The latest study to show that screening mammography has very little or no benefit for average risk women, and that it causes a great deal of cost due to unnecessary tests and treatment, came as a shock to everyone who was unaware of the fact that the evidence already suggested that. The mortality benefits might be a little bit on the positive side, but not enough to justify the enormous costs, which includes causing some excess mortality. (Note: “average risk” means “on average, when employed by the entire population”, which leaves open the possibility that identifiable high-risk groups might still benefit.)
The illusion that screening is beneficial comes largely from the fact that it detects a lot of biological cancers that never would have caused disease if left undetected, and thus — viola! — it creates a lot of people who had their cancer detected and survived. More subtly, screening detects those cancers that are destined to cause disease earlier, and thus “survival time” (measured in terms of time since detection, rather than when the bad outcome actually occurred in someone’s life, which is obvious what matters) is longer even when there is no benefit from detection.
But what is really annoying me is all the lamenting that this is bad news (example). It is not. It is good news.

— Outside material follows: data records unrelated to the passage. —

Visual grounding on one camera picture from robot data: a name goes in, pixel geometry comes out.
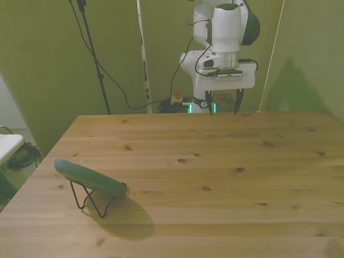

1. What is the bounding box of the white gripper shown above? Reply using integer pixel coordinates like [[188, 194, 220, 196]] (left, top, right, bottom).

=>
[[195, 62, 256, 117]]

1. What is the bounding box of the green round plate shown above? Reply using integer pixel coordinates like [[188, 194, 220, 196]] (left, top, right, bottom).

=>
[[54, 158, 130, 197]]

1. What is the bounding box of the red emergency stop button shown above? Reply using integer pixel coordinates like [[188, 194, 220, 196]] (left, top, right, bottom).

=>
[[171, 90, 184, 106]]

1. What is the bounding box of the white vertical strip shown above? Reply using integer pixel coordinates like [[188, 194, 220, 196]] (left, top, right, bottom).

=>
[[136, 0, 153, 114]]

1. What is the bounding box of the black tripod stand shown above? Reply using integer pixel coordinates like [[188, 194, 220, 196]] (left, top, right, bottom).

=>
[[68, 0, 112, 115]]

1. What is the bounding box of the dark bag on floor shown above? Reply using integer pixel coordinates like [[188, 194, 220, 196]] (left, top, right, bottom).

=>
[[7, 142, 41, 170]]

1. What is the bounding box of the white side table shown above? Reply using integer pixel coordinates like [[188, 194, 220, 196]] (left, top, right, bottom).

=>
[[0, 125, 25, 165]]

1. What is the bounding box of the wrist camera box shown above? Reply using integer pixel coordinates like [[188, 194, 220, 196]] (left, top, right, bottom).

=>
[[206, 69, 245, 80]]

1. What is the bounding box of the black cable bundle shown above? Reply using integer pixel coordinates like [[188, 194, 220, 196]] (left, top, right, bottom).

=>
[[156, 97, 190, 114]]

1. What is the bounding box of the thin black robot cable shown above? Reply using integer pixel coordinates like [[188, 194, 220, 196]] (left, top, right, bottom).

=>
[[170, 37, 195, 104]]

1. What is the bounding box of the thin white cord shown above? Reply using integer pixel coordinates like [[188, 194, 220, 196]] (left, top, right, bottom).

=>
[[256, 0, 286, 113]]

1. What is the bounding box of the black wire plate stand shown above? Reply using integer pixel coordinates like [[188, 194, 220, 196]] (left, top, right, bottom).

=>
[[69, 180, 128, 219]]

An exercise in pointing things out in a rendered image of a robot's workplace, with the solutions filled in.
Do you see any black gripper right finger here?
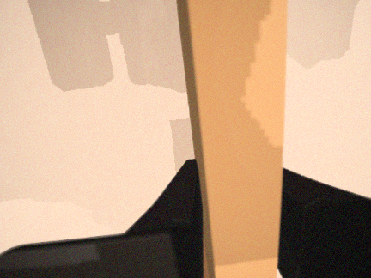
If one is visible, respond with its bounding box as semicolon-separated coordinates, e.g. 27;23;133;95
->
277;167;371;278

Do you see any long tan wooden rail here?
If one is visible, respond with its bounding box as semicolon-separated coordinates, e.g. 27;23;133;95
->
176;0;288;278

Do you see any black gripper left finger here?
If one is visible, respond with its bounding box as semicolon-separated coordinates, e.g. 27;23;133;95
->
0;159;204;278

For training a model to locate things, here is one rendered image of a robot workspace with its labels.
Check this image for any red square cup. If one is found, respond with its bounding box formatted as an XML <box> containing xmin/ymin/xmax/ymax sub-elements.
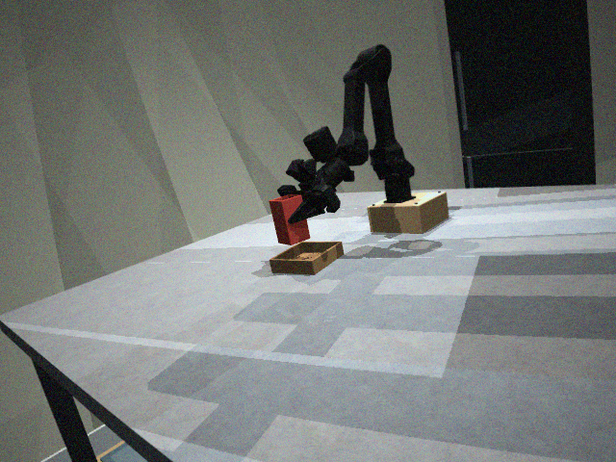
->
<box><xmin>269</xmin><ymin>194</ymin><xmax>311</xmax><ymax>245</ymax></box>

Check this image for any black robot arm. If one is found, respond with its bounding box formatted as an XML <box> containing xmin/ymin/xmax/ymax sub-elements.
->
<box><xmin>286</xmin><ymin>44</ymin><xmax>416</xmax><ymax>203</ymax></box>

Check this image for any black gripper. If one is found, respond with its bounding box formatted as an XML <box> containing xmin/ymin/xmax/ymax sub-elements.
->
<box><xmin>277</xmin><ymin>168</ymin><xmax>341</xmax><ymax>224</ymax></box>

Breast cancer mortality rates are what they are. If it turns out that they would be exactly the same without spending billions of dollars on screening — to say nothing of the pain and suffering, and the cancers that are actually caused by the radiation — then mortality risks can stay the same and we can save billions of dollars by ending the worthless effort.
Finding out that you have been doing something that was costly and harmful is annoying and perhaps embarrassing. But it should not be hard to understand that it is good to discover it, not bad, and that correcting the error is a benefit, not a cost. (Except, of course, to the industry that has been getting rich off it.)
Enough said, I hope.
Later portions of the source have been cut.